§ EXERCISE:
Repeat word for word the line with "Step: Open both" and every line after it until the records below run out.

##### MATERIAL FOR THIS EXERCISE

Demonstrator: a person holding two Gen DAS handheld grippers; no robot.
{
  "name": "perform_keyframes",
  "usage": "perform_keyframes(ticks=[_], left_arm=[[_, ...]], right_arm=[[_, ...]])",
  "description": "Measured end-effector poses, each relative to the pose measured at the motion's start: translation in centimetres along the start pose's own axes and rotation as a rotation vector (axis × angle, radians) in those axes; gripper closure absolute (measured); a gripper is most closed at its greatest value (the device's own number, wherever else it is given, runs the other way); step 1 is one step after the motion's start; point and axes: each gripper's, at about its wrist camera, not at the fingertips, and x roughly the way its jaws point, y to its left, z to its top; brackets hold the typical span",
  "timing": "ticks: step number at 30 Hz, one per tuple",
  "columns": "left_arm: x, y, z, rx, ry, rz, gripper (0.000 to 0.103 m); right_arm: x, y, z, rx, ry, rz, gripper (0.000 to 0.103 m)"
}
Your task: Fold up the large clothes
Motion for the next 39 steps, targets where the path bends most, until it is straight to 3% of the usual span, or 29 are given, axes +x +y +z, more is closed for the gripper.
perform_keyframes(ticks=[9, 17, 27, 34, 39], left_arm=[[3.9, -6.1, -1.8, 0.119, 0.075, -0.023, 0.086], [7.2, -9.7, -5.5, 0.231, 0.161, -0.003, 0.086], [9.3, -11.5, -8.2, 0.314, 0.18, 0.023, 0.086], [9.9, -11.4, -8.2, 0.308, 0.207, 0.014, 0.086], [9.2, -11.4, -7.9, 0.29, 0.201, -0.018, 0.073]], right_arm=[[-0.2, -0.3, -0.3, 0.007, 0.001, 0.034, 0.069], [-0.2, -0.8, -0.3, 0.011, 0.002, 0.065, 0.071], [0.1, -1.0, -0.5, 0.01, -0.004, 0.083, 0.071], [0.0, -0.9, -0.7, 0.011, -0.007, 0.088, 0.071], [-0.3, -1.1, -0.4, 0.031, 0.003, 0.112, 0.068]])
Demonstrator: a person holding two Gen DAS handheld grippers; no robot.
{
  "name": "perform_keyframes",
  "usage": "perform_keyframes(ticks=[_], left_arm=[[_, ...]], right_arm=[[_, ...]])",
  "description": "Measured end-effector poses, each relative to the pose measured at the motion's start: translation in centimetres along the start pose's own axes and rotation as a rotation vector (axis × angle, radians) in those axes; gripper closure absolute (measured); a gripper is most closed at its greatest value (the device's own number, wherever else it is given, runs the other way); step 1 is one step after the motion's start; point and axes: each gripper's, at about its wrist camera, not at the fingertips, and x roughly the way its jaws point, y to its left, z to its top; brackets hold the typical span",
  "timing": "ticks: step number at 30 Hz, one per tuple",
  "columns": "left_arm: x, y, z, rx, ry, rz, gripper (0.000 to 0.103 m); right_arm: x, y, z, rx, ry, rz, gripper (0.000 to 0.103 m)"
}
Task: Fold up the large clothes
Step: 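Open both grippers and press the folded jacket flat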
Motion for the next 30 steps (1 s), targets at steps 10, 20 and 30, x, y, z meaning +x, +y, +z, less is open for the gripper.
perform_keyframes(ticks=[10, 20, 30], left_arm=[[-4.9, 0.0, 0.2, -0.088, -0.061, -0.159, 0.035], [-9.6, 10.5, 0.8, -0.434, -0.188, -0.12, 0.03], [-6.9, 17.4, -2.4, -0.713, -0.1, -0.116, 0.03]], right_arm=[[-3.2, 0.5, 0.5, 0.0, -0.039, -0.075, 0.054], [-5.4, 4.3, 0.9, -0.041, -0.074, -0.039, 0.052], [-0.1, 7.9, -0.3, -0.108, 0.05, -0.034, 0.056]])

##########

§ ANSWER SPACE:
Step: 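Open both grippers and press the folded jacket flat
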Motion for the next 30 steps (1 s), targets at steps 10, 20 and 30, x, y, z meaning +x, +y, +z, less is open for the gripper.
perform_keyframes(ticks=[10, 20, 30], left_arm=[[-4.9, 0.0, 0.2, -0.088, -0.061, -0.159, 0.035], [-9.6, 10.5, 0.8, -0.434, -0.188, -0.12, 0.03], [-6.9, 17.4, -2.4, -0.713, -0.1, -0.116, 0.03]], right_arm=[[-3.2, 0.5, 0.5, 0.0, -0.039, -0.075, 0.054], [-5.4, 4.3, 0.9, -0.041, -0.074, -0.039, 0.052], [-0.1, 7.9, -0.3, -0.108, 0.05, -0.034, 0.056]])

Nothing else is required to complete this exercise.